Day 2 of Ladakh: A Dream || 9th July 2023

 

  Pathankot ---80---Samba---60---Udhampur----60---Ramban---45---Banihal---95--- Srinagar


    (Previous post: Day 1 of Ladakh: A Dream)  It was still raining in the morning when we woke up, not with the same gusto as the day before but enough to dampen our moods. That day we were aiming to reach Srinagar, the pitstop for our 2nd day, which was ~300 kms away. But thankfully, the clouds had run out of its water and the Sun played hide and seek from thereon to warm our hearts. We took the road that would take us through the city of Udhampur and allow us to bypass Jammu and save valuable 40 kms. 

    It was at a Dhaba named ' Jai Maa Laxmi Vaishno Dhaba' (near Samba) that news reached our ears that a section of road in Rambaan district, the connecting road to Banihal-Srinagar Highway,  had caved in to the raging Chenab, the day before and every news channel and Facebook page predicted atleast 2-3 days of time before the road could handle traffic. We frantically started to explore other options, other routes that would take us to Dal Lake. The only options that seemed viable at that point were

a) stay in Udhampur for whatever time it took to get the roads repaired,

b) go to Jammu and take the Mughal road that would also take to Srinagar without crossing the damaged section of road (we did not know the exact information about the pliability of Mughal road too),

c) goto Ramban and analyse the situation ourselves.

    The problem with option 'a' and 'b' was that it would mean curtailing our Ladakh plan by a few days. Also we could go back to option 'a' and 'b' anytime.

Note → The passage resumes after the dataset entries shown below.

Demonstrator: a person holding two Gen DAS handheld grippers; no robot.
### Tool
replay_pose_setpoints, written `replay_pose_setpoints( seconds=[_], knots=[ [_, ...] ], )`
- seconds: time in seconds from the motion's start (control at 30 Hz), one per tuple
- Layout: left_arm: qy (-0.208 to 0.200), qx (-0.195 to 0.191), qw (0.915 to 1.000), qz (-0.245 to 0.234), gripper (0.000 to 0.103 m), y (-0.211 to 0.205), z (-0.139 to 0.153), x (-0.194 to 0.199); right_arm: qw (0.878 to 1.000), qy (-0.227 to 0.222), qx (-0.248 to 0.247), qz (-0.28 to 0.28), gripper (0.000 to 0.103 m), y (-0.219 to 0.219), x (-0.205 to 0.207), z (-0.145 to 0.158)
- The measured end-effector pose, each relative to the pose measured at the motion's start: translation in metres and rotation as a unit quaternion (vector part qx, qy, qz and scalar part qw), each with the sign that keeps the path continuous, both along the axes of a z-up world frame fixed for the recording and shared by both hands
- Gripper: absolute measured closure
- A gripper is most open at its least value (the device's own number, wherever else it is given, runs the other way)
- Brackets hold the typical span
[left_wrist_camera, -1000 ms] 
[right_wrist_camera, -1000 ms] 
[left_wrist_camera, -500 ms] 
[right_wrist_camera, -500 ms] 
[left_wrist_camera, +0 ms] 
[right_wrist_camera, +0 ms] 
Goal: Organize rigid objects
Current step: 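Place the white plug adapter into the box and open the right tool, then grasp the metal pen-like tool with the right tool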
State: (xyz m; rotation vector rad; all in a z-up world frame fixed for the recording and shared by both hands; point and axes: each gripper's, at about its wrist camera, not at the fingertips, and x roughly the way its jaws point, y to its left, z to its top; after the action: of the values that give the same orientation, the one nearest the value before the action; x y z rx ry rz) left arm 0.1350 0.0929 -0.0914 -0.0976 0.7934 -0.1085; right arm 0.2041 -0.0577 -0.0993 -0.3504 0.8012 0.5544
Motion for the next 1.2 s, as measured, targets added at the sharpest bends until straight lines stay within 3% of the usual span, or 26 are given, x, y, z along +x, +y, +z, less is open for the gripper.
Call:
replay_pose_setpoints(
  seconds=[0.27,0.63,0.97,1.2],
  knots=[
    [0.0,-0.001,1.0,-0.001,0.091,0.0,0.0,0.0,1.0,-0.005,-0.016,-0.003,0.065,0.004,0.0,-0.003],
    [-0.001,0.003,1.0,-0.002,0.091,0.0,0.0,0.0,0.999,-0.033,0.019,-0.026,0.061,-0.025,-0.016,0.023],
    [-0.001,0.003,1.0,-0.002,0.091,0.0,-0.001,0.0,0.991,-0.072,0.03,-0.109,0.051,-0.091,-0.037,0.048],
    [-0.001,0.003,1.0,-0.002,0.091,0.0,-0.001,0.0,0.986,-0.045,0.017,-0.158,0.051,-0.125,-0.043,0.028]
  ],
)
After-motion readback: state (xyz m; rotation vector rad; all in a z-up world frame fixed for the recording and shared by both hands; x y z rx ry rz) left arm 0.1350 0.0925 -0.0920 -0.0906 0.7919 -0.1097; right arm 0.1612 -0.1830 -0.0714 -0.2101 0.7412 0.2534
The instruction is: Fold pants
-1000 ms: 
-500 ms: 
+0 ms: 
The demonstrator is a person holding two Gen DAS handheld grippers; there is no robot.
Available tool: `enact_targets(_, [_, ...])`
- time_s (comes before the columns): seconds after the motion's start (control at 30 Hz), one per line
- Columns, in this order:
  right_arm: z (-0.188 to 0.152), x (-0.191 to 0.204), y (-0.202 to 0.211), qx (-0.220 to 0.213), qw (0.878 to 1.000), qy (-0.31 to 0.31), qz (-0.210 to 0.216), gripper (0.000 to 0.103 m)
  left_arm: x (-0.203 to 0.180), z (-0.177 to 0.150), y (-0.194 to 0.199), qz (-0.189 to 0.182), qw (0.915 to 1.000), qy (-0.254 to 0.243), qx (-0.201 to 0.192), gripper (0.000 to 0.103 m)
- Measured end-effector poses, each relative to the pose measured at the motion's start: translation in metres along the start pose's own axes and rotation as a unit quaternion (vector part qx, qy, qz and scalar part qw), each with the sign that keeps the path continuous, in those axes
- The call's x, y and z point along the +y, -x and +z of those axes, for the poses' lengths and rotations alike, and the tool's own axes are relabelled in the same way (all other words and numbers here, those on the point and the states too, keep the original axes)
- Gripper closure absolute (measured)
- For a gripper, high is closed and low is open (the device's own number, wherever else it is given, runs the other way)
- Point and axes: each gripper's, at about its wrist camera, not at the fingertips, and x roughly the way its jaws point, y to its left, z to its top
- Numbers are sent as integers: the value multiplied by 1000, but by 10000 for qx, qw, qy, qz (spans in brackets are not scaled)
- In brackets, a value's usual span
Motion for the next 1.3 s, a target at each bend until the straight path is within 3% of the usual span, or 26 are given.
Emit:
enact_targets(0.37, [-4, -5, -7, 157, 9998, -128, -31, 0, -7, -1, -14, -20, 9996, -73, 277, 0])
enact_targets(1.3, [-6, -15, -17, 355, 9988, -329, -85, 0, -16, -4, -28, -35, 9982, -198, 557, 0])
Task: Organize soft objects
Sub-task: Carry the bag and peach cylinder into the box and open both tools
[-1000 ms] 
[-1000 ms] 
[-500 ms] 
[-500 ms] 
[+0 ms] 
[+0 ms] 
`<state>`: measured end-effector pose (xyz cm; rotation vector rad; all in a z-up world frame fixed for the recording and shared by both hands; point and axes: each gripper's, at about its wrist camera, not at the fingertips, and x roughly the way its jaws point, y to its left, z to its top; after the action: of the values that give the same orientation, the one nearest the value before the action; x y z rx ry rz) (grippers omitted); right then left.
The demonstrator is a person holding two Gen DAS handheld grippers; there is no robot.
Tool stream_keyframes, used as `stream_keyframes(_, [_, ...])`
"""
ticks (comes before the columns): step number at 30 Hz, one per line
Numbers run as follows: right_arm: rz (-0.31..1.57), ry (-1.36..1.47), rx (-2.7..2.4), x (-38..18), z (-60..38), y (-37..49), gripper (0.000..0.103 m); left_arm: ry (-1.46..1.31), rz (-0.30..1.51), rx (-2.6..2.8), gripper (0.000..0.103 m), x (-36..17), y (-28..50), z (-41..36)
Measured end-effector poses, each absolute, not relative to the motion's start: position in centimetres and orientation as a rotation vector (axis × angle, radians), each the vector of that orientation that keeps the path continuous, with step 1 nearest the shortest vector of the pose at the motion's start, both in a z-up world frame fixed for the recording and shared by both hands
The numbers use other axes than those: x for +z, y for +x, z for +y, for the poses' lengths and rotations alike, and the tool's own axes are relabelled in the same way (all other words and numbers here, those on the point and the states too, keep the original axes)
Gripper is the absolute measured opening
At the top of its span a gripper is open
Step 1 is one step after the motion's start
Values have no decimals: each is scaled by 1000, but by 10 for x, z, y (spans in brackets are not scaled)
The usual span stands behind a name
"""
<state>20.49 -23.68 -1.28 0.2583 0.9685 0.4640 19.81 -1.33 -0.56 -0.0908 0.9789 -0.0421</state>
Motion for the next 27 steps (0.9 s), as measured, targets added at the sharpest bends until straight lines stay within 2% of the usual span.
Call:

                        Video: Damaged section a day before


    The city of Udhampur was beautiful in that weather. We could already see the line of trucks hanging on one side of the hill. In no time we were standing before the cordoned off road. The process of getting the road open was at its full speed since it was a National Highway and we got to know that only half an hour ago a caravan of cars and bikes were let go to the other side. However, any further request was turned down by the officer-in-charge. We didn't want to take unnecessary risk and agreed to stay for the night at Ramban till the cloud of uncertainty clears. Call it a stroke of luck, as were hunting for the hotel, a local on his motorbike came hailing towards us 'khul gaya-khul gaya'. We rode past the officer-in-charge with a courtesy nod. It was already dark when we were in the town of Banihal. It would take a mere 1 hr to cross the 94 kms stretch between Banihal and Srinagar, told one local. Our engines were itching to rev and we were ready to fly. Our wings were clipped shortly after by the army jawans who instructed us in the way of life in Kashmir and guided us to Amarnath Basecamp at Banihal. There we were served hot food and warm beddings for the night, all free of cost. We were wary for our luggage, however, under the protection of Bholenath, sleep came easy that night.

Comments

  1. Sir, what an amazing experience. It's really flabbergasting to even imagine that you manage your work and passion at the same time.